The announcement drew praise from New Jersey Sierra Club Director Jeff Tittel, who called it “a huge step in the right direction.”
In June, the state chose Danish company Orsted to build a wind energy project off the coast of Atlantic City that would generate 1,100 megawatts of electricity and power half a million homes.
Orsted has said it hopes to have the project up and running in 2024, and is considering using the existing power plant infrastructure at the shuttered Oyster Creek nuclear plant site about 30 miles north of Atlantic City.
The signing of the order “sends a signal to the global offshore wind industry that New Jersey will be a major hub for the supply chain for many years,” Orsted said in an emailed statement.
The state’s public utilities board estimated in June that the project will cause an estimated monthly bill increase of $1.46 for residential customers, $13.05 for commercial customers and just over $110 for industrial customers.
In an emailed statement, the New Jersey Business and Industry Association expressed support for the goals but cautioned that the cost to consumers must be a central part of planning.

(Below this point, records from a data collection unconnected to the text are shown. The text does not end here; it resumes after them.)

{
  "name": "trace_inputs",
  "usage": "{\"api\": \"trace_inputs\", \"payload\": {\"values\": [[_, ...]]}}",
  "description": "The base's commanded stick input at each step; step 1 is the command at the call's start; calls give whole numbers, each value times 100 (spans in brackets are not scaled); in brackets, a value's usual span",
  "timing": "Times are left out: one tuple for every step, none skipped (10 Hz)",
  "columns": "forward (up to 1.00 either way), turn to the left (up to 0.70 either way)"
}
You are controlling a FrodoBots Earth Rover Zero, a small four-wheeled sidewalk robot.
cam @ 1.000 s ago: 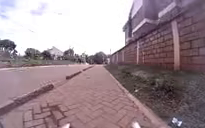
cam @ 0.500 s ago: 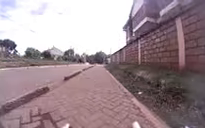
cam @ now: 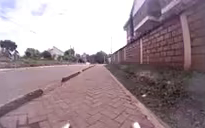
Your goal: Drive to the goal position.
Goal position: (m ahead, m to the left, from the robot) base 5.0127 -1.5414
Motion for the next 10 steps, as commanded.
{"api": "trace_inputs", "payload": {"values": [[50,0],[50,0],[50,0],[50,0],[50,0],[50,0],[50,0],[50,0],[50,0],[50,50]]}}
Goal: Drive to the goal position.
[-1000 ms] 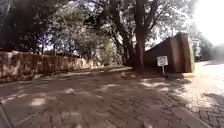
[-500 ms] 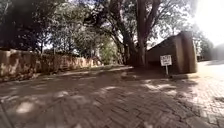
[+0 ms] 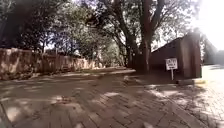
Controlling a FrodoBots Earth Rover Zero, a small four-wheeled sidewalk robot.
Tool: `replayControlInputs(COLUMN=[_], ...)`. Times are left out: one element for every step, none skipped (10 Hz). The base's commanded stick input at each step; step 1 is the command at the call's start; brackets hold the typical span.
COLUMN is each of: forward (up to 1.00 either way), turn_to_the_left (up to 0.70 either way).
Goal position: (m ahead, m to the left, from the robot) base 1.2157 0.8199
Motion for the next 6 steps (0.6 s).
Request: replayControlInputs(forward=[0.70,0.70,0.70,0.70,0.70,0.70], turn_to_the_left=[0.04,0.03,0.02,0.02,0.01,0.00])
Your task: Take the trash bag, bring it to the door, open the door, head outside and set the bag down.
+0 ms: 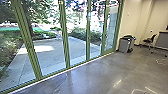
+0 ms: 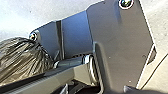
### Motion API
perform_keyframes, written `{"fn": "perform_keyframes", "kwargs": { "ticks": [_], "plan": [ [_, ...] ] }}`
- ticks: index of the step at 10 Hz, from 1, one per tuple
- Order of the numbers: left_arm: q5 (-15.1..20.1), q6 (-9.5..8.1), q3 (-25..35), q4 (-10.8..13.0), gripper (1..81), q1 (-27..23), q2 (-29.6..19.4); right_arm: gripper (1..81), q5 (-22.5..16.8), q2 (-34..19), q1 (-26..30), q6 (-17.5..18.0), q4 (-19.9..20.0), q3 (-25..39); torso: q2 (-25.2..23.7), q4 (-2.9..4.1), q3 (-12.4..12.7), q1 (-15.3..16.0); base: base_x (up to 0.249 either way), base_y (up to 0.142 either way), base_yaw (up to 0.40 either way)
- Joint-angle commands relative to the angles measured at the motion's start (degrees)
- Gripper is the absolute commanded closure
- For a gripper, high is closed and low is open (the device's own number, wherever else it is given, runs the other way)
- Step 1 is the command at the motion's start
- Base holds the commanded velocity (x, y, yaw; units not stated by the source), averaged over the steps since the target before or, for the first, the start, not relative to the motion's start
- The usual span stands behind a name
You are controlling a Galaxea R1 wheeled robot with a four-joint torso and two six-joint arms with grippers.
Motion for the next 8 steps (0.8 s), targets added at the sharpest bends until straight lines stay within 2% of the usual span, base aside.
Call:
{"fn": "perform_keyframes", "kwargs": {
  "ticks": [1, 5, 8],
  "plan": [
    [4.86, 0.61, -0.29, 0.15, 81.1, -3.07, 0.03, 1.0, -3.53, 0.53, 2.31, -0.12, -0.31, 0.21, 0.00, 0.00, 0.00, 0.00, 0.000, 0.000, -0.207],
    [4.86, 0.61, -0.29, 0.15, 81.1, -2.99, 0.03, 1.0, -3.53, 0.53, 2.31, -0.12, -0.31, 0.21, 0.00, 0.00, 0.00, 0.00, 0.000, 0.000, -0.168],
    [4.86, 0.78, -0.29, 0.15, 81.1, -2.90, -0.06, 1.0, -3.53, 0.62, 2.31, -0.12, -0.31, 0.21, 0.00, 0.00, 0.00, 0.00, 0.000, 0.000, -0.070]
  ]
}}
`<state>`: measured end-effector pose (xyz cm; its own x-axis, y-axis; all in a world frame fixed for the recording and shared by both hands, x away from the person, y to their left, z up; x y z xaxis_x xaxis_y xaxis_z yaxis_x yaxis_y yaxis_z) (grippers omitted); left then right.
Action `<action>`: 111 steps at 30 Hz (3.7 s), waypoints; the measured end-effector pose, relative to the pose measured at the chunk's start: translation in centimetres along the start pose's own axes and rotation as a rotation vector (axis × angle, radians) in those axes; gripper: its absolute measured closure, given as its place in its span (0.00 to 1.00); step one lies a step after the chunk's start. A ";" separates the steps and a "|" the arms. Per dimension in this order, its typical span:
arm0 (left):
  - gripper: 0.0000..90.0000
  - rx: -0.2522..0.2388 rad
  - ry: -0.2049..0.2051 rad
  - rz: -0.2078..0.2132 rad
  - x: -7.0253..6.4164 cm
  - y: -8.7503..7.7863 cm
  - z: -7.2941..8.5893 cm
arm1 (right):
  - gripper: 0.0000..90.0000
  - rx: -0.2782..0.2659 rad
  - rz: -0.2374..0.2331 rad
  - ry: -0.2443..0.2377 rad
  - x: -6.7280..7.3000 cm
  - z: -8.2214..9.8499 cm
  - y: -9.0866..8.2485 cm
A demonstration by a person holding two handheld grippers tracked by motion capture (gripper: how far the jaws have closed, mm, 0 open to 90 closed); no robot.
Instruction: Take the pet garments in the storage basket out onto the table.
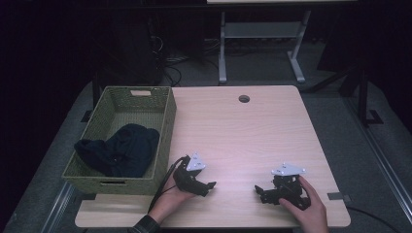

“Given New Jersey’s very high cost of living and high taxes, the state will need a well-thought out process that observes and mitigates the potential added expense to our overburdened residents and businesses,” the organization said.
Fishermen also have expressed concern at the effect the wind turbines could have on their industry.
Gore called Tuesday’s order “a really significant accomplishment” and praised New Jersey for its commitment to renewable energy, including solar, and its growing position as a hub for the manufacture of turbines for the wind energy market.
“This is the life-or-death battle for those of us who are privileged to be alive in these first decades of the 21st century,” he said, referring to the dangers posed by climate change. “We have to rise to this challenge.”